A enxaqueca é caracterizada por dor pulsátil geralmente unilateral, moderada a intensa, que piora com atividade física e é acompanhada de náusea/vômito e/ou fotofobia e fonofobia. Dura 4 a 72 horas sem tratamento. A 'aura' — sintomas neurológicos que precedem a dor — ocorre em 25% dos casos.
Estresse e alívio do estresse, privação ou excesso de sono, menstruação, álcool (especialmente vinho tinto), alimentos como queijo curado, cafeína e glutamato, luz forte e ruído intenso, e odores fortes são gatilhos frequentes.
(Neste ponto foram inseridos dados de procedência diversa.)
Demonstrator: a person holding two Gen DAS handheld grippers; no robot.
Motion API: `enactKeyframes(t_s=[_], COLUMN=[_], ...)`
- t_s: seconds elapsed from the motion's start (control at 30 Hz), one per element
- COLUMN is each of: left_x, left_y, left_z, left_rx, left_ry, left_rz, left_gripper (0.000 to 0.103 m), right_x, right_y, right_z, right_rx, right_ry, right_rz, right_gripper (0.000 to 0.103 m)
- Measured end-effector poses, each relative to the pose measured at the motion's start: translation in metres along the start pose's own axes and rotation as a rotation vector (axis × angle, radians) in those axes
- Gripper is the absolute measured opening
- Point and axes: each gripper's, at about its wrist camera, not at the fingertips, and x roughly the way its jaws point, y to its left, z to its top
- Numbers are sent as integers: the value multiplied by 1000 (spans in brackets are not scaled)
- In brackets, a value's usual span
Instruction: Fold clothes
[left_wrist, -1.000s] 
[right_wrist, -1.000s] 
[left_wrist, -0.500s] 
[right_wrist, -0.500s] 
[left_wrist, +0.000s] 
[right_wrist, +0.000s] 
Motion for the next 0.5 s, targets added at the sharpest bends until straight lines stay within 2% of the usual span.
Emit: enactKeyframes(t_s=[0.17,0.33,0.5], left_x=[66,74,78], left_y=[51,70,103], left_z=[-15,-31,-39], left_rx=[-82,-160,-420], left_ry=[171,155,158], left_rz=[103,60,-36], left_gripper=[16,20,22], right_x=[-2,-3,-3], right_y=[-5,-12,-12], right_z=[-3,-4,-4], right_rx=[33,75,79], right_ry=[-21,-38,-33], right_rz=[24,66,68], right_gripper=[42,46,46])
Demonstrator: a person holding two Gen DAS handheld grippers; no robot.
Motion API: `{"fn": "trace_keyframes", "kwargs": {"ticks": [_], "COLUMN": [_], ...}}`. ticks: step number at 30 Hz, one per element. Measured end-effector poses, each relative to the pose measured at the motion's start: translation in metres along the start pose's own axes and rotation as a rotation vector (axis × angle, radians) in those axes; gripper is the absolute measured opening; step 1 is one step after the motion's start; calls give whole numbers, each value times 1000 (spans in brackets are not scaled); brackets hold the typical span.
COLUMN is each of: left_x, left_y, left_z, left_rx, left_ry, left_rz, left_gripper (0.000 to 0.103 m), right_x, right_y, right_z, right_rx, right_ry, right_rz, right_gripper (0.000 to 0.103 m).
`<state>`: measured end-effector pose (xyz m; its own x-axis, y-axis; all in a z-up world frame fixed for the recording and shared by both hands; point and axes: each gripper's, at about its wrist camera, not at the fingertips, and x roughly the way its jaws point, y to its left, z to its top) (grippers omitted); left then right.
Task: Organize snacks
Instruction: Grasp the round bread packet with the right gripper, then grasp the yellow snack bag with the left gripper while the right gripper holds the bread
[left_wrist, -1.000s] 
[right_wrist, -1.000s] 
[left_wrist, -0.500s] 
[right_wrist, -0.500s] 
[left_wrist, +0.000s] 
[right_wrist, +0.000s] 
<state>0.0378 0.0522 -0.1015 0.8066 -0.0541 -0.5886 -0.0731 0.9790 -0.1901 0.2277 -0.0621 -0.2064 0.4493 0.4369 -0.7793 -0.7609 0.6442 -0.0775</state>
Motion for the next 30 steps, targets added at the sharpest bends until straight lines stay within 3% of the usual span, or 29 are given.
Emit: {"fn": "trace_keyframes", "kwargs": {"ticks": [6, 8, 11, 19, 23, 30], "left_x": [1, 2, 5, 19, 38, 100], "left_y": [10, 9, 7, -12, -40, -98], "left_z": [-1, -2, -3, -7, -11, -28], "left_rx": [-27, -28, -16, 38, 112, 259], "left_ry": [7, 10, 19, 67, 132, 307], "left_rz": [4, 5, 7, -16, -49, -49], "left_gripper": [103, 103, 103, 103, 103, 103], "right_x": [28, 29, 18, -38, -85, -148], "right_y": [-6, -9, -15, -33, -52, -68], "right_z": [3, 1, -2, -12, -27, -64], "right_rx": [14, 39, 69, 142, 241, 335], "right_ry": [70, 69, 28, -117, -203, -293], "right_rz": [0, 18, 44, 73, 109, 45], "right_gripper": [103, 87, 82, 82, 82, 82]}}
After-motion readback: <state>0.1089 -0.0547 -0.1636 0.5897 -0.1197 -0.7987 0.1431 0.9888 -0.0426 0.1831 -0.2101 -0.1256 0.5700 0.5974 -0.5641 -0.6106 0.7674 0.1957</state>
Identificar e evitar os gatilhos individuais reduz as crises.
Para a crise: AINES, triptanos (mais específicos, muito eficazes), e antieméticos. Para prevenção (quando há ≥4 crises/mês): betabloqueadores, antidepressivos tricíclicos, antiepilépticos e — nos casos graves — injeções de CGRP (nova classe de alta eficácia).